◆ **TO DO**: I need the lines from the one with "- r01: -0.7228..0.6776" through the end of the material, copied exactly and with nothing else included.

◆ **GIVEN INFORMATION**:
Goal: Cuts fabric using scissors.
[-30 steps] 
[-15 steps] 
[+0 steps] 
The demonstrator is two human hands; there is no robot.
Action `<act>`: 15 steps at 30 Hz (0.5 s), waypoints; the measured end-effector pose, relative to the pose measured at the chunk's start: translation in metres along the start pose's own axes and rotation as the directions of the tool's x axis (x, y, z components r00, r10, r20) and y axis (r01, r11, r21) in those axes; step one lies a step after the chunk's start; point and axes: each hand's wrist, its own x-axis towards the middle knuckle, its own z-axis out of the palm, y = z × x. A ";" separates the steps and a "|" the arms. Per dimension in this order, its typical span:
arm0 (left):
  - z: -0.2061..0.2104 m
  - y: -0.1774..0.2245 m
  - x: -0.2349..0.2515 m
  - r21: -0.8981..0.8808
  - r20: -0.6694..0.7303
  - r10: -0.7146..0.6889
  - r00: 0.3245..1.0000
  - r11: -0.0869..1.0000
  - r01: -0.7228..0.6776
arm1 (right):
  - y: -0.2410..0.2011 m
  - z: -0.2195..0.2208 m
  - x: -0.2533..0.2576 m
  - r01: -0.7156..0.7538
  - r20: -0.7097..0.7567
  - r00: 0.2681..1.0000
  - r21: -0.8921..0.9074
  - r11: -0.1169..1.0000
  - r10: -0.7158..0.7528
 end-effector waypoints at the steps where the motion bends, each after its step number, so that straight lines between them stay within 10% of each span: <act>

◆ **RESPONSE BELOW**:
  - r01: -0.7228..0.6776
arm1 (right):
  - y: -0.2410..0.2011 m
  - z: -0.2195..0.2208 m
  - x: -0.2533..0.2576 m
  - r01: -0.7156..0.7538
  - r20: -0.7097..0.7567
  - r00: 0.2681..1.0000
  - r21: -0.8921..0.9074
  - r11: -0.1169..1.0000
  - r10: -0.7158..0.7528
 end-effector waypoints at the steps where the motion bends, each after its step number, so that straight lines between them stay within 10% of each span: <act>

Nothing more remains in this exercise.